WHAT TO DO –
Omit every picture, then return each line of the data below exactly.

┌────────

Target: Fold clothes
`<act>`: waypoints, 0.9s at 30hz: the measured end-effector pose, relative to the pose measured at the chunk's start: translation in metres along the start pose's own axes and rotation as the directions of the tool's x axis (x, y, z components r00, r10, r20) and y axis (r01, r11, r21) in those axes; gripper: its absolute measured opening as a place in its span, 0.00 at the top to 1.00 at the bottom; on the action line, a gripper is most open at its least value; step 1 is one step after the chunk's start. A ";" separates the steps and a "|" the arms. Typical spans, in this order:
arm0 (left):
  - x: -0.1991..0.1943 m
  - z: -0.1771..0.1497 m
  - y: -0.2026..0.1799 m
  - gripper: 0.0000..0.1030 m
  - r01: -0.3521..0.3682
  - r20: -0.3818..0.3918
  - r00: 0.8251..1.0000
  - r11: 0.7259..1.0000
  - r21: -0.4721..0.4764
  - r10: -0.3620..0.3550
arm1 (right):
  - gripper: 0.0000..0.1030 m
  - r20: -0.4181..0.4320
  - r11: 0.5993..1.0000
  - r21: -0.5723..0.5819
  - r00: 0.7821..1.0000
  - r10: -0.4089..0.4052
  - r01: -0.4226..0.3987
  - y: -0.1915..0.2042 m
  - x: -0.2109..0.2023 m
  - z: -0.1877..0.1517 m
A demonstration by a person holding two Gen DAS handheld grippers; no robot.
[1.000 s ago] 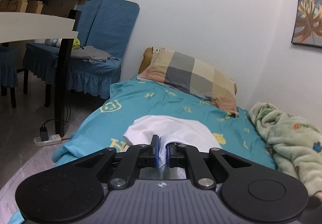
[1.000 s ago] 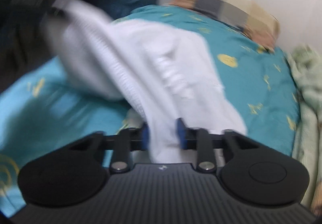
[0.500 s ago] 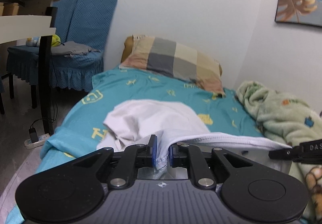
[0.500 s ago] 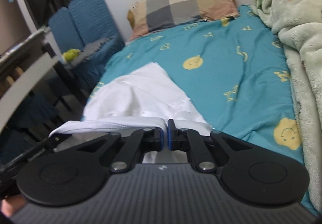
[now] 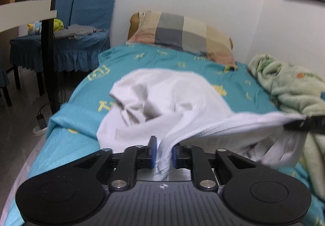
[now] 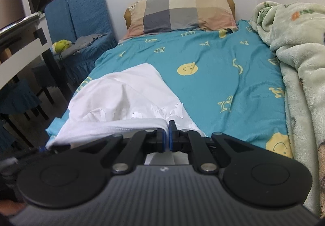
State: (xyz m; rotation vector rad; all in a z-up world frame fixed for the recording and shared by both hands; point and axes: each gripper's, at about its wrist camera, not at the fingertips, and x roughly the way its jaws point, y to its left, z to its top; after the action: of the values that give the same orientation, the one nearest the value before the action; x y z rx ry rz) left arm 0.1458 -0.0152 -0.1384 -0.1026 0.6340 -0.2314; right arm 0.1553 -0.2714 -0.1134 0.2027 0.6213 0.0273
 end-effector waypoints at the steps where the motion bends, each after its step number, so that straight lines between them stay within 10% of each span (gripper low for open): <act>1: 0.002 -0.003 0.000 0.70 0.001 0.001 1.000 1.000 0.001 -0.001 | 0.94 0.004 1.000 0.005 1.000 0.001 -0.001 -0.001 -0.001 0.000; 7: 0.007 -0.012 -0.005 0.66 -0.007 0.020 1.000 1.000 0.025 0.006 | 0.94 0.031 0.999 0.024 0.999 0.023 -0.023 -0.004 -0.012 0.001; 14: -0.016 0.000 -0.013 0.93 0.017 0.138 0.990 1.000 -0.001 -0.017 | 0.94 0.073 0.999 0.011 0.996 0.041 -0.042 -0.006 -0.022 0.002; 23: -0.114 0.060 -0.026 0.95 0.069 0.331 0.942 0.996 -0.047 -0.050 | 0.94 0.249 0.989 0.051 0.961 0.125 -0.142 0.001 -0.085 0.041; 27: -0.180 0.105 -0.023 0.95 0.142 0.447 0.889 0.988 -0.065 -0.099 | 0.94 0.340 0.979 0.015 0.922 0.187 -0.204 0.019 -0.146 0.080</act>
State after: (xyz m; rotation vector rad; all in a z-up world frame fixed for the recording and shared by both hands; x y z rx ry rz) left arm 0.0636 0.0089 0.0533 -0.2805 0.1817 -0.2867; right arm 0.0840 -0.2797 0.0379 0.3102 0.2575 0.1672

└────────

RESPONSE AREA –
Target: Fold clothes
`<act>`: waypoints, 0.9s at 30hz: the measured end-effector pose, relative to the pose measured at the chunk's start: translation in metres along the start pose's own axes and rotation as the directions of the tool's x axis (x, y, z components r00, r10, r20) and y axis (r01, r11, r21) in those axes; gripper: its absolute measured opening as a place in its span, 0.00 at the top to 1.00 at the bottom; on the action line, a gripper is most open at its least value; step 1 is one step after the chunk's start. A ";" separates the steps and a "|" the arms. Typical spans, in this order:
arm0 (left):
  - x: -0.1991..0.1943 m
  - z: -0.1771..0.1497 m
  - y: -0.2026..0.1799 m
  - gripper: 0.0000..0.1030 m
  - r01: -0.3521..0.3682
  - r20: -0.3818..0.3918
  - r00: 0.8251..1.0000
  - r11: 0.7259..1.0000
  - r21: -0.4721..0.4764
  - r10: -0.3620..0.3550
arm1 (right):
  - gripper: 0.0000..0.1030 m
  - r20: -0.4181..0.4320
  - r11: 0.5993..1.0000
  - r21: -0.5723..0.5819
  - r00: 0.7821..1.0000
  - r10: -0.4089..0.4052
  - r01: -0.4226..0.3987
  - y: -0.1915..0.2042 m
  - x: -0.2109..0.2023 m
  - z: -0.1877..0.1517 m
A demonstration by a person holding two Gen DAS handheld grippers; no robot.
[1.000 s ago] 
[1.000 s ago] 
[0.500 s ago] 
[0.500 s ago] 
[now] 
[now] 
State: (xyz m; rotation vector rad; all in a z-up world frame fixed for the recording and shared by both hands; point and axes: each gripper's, at about its wrist camera, not at the fingertips, and x roughly the way its jaws point, y to its left, z to its top; after the action: of the values that give the same orientation, the one nearest the value before the action; x y z rx ry rz) left arm 0.1458 -0.0152 -0.1384 -0.1026 0.6340 -0.2314; right arm 0.1553 -0.2714 -0.1134 0.2027 0.6213 0.0273
 end-effector waypoints at the steps where the motion bends, each after its step number, so that straight lines between them stay within 10% of each span (gripper low for open): <act>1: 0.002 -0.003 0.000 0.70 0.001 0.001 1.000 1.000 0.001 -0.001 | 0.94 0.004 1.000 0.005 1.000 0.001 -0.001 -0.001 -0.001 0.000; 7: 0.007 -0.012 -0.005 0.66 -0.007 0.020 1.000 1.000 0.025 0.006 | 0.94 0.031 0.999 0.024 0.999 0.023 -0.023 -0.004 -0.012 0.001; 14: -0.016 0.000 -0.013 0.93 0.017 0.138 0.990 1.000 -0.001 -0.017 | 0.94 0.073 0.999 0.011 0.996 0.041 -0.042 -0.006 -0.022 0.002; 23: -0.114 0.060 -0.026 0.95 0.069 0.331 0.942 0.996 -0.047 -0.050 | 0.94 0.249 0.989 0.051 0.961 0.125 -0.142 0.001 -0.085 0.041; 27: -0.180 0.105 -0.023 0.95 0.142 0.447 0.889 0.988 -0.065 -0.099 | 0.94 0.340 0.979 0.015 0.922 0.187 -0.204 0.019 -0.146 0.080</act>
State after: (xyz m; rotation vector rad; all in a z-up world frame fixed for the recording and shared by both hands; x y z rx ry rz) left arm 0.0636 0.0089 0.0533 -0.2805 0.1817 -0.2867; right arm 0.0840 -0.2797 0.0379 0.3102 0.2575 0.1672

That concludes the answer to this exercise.